Par cet amendement d’appel, les député.es du groupe LFI souhaitent alerter sur l’opérationnalité du dispositif d’enquête post-sentenciel.
L’article crée une nouvelle voie d’enquête et de saisies après une condamnation de confiscation par le juge d’application des peines.
Cet article nous paraît soulever un écueil majeur. En principe, l’enquête révèle un ensemble de biens qui ont servi à l’infraction ou en sont le produit. À partir de ces révélations, le juge fixe le montant de l’infraction qu’il estime au plus proche de ce qui a été révélé pendant l’enquête (et de la solvabilité du condamné). Or, le texte prévoit que le juge pourra fixer un montant d’infraction plus élevé s’il estime que celui-ci est plus important que ce qui a été révélé. Mais sur quelle base ? Comment estimer un montant d’infraction sur la base de potentiels biens supplémentaires non révélés pendant l’enquête ?
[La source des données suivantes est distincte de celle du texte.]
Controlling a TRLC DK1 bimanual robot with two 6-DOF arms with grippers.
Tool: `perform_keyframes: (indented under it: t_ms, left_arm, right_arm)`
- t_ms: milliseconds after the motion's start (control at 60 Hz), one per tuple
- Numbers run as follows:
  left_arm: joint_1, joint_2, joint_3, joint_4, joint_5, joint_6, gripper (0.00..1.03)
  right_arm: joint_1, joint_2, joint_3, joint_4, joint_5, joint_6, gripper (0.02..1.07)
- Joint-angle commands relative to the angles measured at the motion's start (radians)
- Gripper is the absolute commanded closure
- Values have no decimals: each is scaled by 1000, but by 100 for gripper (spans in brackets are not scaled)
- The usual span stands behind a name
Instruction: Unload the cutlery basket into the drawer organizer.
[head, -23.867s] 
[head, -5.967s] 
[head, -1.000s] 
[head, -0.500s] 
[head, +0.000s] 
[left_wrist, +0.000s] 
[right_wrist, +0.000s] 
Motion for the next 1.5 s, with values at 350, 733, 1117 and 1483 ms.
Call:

D’un point de vue principiel, cet article est problématique : une nouvelle confiscation est une nouvelle sanction, quid du principe non bis in idem ? La personne risque d’être sanctionnée une seconde fois pour les mêmes biens. Nous considérons que c’est au moment de l’enquête qu’il est nécessaire de renforcer les moyens, pour permettre au juge lors de la condamnation de disposer des éléments suffisants pour évaluer le montant de l’infraction et la solvabilité de la personne.